> [Given records]:
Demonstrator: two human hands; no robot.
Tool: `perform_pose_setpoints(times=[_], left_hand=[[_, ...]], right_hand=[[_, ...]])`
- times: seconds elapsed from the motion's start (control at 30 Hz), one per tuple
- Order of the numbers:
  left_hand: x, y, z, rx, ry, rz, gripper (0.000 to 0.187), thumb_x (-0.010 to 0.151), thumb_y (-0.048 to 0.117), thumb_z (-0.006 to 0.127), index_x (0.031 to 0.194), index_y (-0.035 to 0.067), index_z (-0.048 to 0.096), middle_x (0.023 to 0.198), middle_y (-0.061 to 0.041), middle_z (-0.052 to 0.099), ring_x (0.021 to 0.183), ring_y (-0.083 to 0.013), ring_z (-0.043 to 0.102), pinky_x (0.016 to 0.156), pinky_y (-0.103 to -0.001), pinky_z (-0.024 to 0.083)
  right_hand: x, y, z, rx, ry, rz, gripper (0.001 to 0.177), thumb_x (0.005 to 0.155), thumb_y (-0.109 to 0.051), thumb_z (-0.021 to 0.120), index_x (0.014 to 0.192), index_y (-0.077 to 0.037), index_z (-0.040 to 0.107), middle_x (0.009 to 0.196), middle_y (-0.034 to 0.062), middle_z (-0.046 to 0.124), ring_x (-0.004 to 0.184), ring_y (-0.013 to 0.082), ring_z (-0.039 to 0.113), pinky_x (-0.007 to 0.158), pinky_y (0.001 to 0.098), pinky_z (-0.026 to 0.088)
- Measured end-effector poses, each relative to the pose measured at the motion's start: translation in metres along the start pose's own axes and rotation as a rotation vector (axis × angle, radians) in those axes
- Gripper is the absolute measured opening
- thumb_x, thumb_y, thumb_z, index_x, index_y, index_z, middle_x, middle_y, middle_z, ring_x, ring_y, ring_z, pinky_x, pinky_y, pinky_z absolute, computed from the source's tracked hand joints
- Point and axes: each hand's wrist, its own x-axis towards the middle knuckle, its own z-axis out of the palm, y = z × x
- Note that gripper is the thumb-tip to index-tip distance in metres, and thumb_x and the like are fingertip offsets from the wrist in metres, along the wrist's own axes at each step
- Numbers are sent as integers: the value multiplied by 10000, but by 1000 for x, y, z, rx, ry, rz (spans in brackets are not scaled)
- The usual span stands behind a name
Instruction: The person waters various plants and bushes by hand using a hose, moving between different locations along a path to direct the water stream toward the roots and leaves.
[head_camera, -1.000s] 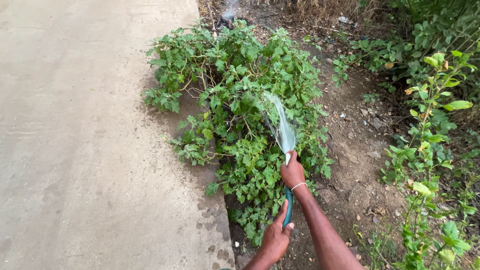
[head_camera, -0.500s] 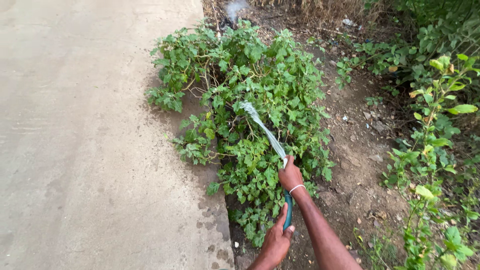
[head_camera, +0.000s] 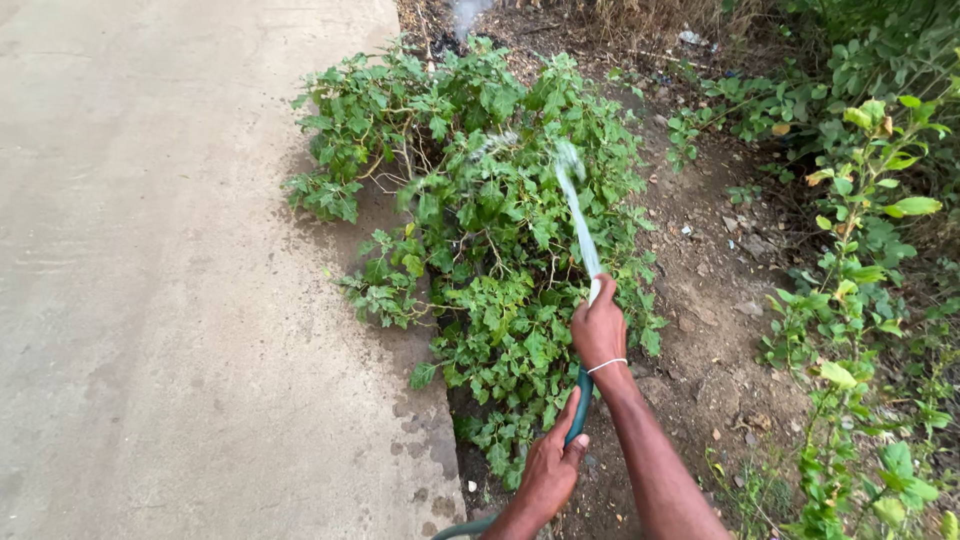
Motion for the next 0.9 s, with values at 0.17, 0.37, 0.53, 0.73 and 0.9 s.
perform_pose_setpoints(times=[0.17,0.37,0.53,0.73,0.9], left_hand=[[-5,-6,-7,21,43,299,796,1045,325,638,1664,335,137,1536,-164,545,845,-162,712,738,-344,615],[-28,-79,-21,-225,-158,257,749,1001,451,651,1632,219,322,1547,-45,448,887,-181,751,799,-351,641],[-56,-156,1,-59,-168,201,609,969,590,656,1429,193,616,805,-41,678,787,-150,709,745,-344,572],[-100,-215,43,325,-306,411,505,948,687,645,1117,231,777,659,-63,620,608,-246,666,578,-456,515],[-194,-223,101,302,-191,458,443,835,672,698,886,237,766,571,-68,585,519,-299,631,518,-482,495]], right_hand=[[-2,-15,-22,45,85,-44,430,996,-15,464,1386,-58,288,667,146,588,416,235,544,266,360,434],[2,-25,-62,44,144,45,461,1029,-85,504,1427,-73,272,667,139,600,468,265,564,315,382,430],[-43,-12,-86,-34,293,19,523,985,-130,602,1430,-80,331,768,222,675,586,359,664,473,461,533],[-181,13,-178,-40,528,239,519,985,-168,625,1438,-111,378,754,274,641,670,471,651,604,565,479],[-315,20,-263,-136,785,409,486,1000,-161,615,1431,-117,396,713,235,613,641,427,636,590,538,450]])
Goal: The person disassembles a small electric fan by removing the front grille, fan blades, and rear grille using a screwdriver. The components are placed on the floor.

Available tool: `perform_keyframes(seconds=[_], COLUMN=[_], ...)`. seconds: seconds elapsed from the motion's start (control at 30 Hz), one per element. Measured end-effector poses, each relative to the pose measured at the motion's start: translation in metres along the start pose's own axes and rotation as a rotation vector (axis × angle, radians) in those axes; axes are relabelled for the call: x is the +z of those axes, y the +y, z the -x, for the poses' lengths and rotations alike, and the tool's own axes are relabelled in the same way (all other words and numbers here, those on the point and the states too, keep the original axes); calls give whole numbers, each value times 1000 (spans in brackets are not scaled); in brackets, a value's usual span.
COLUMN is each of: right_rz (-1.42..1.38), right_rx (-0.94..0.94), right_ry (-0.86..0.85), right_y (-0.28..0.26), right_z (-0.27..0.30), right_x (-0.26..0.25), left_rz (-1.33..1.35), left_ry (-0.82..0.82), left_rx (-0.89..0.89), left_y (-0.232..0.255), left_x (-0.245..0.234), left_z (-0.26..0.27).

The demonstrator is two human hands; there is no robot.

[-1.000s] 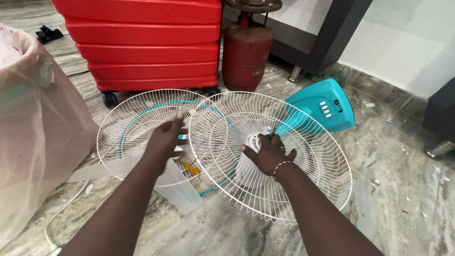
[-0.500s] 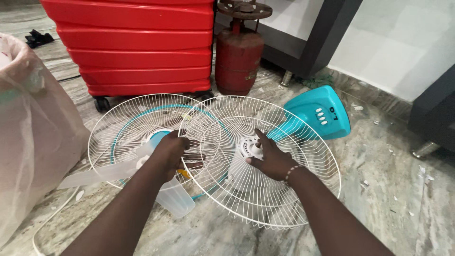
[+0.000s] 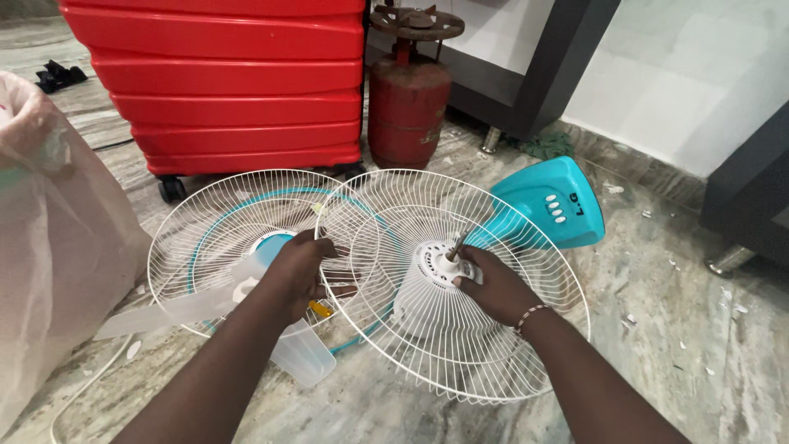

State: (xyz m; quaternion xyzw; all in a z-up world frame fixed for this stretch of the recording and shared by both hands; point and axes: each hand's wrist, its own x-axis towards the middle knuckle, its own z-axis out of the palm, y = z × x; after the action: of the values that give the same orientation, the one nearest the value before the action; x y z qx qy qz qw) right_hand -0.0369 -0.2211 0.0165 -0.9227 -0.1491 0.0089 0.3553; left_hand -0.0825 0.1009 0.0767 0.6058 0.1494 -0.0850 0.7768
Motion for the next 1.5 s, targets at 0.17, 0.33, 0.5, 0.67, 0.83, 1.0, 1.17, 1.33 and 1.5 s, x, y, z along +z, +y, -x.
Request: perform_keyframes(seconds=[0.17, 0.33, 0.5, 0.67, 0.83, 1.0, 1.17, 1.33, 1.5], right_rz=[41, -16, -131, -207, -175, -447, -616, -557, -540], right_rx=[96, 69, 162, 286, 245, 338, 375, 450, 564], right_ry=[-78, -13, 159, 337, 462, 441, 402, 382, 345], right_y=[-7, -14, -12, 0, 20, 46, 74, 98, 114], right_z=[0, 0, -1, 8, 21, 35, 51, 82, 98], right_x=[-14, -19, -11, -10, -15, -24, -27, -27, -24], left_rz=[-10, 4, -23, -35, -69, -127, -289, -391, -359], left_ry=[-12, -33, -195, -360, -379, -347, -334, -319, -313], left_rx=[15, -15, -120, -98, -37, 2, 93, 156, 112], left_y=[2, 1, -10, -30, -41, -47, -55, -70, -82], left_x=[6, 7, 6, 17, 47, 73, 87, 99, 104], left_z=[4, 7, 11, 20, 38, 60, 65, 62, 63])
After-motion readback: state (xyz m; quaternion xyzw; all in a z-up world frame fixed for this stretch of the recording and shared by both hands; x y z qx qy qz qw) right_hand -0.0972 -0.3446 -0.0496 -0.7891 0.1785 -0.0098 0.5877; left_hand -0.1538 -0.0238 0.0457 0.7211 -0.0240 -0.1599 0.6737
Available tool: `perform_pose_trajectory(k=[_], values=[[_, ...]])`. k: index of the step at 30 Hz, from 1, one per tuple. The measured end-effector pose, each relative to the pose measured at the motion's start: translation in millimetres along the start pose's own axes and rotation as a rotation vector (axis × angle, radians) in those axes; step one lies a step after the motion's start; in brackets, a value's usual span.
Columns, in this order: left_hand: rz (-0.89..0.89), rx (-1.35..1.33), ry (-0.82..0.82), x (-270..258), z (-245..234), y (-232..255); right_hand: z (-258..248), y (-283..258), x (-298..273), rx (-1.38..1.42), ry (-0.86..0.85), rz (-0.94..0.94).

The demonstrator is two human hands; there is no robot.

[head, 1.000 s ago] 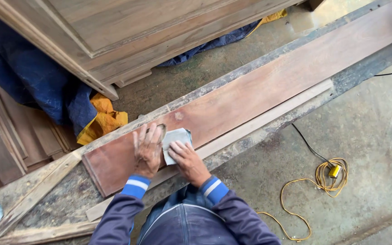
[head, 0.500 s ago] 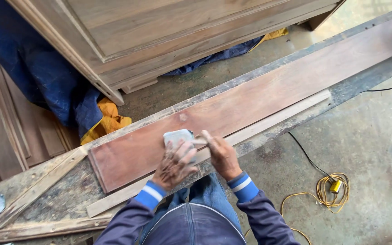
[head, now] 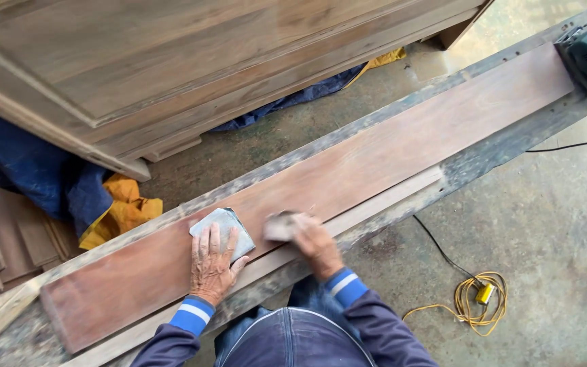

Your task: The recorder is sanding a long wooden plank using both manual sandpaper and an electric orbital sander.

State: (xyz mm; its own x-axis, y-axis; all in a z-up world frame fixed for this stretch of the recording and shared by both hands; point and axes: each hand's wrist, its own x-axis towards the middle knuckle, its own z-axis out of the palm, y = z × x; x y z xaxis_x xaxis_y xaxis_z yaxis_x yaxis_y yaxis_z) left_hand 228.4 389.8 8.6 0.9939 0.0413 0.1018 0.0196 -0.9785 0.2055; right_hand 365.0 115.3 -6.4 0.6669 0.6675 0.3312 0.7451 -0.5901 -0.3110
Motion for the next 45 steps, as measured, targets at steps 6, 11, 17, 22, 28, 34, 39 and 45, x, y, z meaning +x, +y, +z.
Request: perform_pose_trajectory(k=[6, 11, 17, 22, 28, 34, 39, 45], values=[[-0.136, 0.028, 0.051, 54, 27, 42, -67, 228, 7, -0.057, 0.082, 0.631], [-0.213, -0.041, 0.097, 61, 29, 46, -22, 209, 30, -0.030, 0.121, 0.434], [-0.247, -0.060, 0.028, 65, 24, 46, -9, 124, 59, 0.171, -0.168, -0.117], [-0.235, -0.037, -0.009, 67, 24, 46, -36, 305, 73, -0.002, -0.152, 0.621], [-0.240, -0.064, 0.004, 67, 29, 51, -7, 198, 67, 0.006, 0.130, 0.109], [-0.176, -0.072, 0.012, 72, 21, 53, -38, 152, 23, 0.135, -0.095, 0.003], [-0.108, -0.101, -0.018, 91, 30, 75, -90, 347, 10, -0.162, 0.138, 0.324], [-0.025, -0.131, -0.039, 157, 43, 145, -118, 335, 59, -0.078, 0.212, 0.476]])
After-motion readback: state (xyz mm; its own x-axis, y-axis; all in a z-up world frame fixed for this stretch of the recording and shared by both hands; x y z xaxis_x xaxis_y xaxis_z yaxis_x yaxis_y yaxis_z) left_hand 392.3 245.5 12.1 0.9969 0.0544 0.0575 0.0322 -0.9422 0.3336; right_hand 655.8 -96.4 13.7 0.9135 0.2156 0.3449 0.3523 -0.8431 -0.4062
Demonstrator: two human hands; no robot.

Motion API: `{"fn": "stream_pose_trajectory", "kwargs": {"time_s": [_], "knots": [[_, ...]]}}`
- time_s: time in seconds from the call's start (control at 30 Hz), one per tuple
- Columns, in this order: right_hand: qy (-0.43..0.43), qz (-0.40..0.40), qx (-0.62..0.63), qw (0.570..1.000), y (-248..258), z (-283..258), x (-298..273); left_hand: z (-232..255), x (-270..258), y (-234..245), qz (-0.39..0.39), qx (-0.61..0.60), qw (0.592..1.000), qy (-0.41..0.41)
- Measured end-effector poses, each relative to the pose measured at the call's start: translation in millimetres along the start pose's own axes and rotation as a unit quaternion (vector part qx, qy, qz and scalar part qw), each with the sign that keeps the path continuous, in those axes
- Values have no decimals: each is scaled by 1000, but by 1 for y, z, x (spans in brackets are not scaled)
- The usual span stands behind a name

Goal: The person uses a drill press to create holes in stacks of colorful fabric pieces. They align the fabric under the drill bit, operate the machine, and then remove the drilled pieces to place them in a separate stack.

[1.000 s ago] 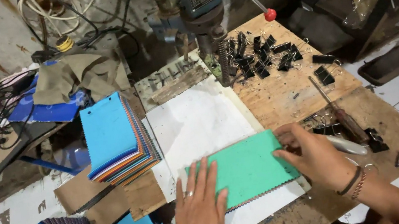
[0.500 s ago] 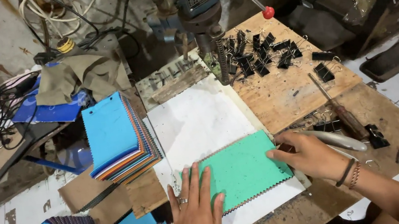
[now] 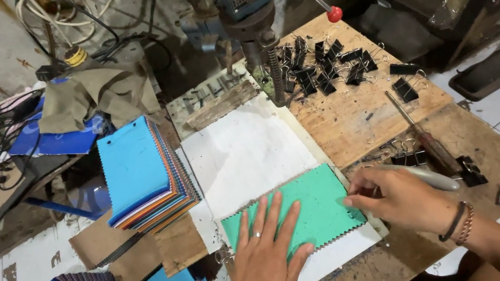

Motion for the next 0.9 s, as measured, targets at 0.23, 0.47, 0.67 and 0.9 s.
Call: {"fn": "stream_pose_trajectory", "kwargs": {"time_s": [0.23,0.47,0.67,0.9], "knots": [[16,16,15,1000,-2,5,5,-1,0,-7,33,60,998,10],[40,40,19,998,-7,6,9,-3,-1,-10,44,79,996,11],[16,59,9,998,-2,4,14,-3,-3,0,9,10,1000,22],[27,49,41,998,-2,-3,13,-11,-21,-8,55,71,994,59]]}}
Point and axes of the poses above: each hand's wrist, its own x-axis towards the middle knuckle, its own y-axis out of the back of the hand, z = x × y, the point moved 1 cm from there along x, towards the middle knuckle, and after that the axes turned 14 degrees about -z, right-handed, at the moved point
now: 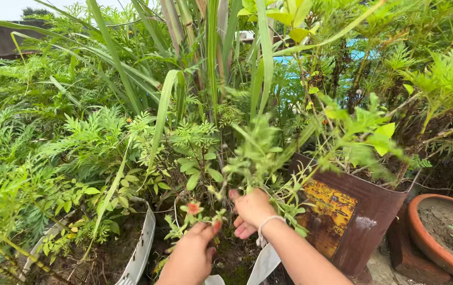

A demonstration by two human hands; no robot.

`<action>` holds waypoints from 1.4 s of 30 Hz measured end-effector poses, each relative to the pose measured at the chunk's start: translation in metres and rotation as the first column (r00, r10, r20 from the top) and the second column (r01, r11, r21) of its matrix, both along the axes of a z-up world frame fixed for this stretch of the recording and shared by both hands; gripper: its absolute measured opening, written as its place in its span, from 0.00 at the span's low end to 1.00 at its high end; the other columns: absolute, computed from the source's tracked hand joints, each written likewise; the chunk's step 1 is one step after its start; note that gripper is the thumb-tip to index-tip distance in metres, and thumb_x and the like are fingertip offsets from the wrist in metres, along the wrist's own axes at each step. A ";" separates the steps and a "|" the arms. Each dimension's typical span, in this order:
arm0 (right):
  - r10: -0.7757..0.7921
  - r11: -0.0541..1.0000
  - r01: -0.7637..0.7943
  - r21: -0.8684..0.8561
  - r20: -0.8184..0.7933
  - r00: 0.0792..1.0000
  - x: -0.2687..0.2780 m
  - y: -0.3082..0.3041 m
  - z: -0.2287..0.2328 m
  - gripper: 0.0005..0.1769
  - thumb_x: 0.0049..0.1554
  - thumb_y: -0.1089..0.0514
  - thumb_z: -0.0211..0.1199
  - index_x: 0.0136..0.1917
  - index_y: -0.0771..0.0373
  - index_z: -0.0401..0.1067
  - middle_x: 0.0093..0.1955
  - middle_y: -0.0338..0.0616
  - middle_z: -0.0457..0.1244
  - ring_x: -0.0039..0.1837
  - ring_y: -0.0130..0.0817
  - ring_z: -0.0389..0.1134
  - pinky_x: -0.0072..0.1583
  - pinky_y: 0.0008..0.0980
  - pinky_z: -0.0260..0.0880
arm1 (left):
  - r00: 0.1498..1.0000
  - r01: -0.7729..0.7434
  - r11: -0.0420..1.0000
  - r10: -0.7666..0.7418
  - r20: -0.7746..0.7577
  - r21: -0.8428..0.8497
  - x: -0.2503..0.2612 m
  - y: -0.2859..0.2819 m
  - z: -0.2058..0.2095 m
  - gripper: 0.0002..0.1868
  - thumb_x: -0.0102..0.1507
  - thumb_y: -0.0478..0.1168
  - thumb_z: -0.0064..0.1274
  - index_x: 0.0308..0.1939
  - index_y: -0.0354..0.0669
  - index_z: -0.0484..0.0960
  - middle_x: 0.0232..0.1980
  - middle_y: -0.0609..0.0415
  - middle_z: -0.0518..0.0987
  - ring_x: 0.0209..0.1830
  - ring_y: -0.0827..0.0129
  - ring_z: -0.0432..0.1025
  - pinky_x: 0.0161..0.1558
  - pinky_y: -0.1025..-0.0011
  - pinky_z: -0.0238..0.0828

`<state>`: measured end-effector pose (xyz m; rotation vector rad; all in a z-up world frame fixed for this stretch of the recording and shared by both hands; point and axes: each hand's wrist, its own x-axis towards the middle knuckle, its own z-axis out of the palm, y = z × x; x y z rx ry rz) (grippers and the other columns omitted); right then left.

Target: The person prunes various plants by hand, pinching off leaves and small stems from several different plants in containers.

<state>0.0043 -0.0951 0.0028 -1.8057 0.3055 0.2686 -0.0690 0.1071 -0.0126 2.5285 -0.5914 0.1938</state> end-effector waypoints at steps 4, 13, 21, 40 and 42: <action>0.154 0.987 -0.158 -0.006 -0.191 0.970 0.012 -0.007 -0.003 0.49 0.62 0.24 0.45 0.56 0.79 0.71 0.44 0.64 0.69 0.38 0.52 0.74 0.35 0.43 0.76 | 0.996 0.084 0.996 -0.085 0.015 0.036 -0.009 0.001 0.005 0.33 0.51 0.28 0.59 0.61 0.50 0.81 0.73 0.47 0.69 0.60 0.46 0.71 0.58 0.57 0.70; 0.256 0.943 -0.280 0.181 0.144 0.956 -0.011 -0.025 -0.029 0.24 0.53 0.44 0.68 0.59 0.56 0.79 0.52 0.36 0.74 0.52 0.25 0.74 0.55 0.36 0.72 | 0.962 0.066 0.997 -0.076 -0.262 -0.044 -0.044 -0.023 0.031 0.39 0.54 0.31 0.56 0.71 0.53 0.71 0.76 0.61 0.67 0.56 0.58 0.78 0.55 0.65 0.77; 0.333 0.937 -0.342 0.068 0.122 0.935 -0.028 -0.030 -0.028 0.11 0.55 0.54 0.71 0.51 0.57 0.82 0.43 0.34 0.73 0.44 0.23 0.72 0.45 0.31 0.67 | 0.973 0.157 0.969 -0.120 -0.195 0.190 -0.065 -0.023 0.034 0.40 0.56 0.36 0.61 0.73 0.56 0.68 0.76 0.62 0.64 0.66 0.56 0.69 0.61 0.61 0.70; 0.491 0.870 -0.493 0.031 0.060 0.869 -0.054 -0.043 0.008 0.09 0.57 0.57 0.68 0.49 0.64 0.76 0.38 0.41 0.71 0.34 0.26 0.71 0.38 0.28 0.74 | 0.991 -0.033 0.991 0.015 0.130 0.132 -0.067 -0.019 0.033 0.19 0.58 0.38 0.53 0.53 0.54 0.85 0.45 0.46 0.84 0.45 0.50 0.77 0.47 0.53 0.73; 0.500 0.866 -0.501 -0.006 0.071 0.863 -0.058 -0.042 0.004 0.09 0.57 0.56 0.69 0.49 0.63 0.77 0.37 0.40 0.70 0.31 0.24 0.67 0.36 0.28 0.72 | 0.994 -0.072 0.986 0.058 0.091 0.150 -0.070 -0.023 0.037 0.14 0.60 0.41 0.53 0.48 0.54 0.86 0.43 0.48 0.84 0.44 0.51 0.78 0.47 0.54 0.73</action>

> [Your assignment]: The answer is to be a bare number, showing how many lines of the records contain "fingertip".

> [Answer to this exercise]: 2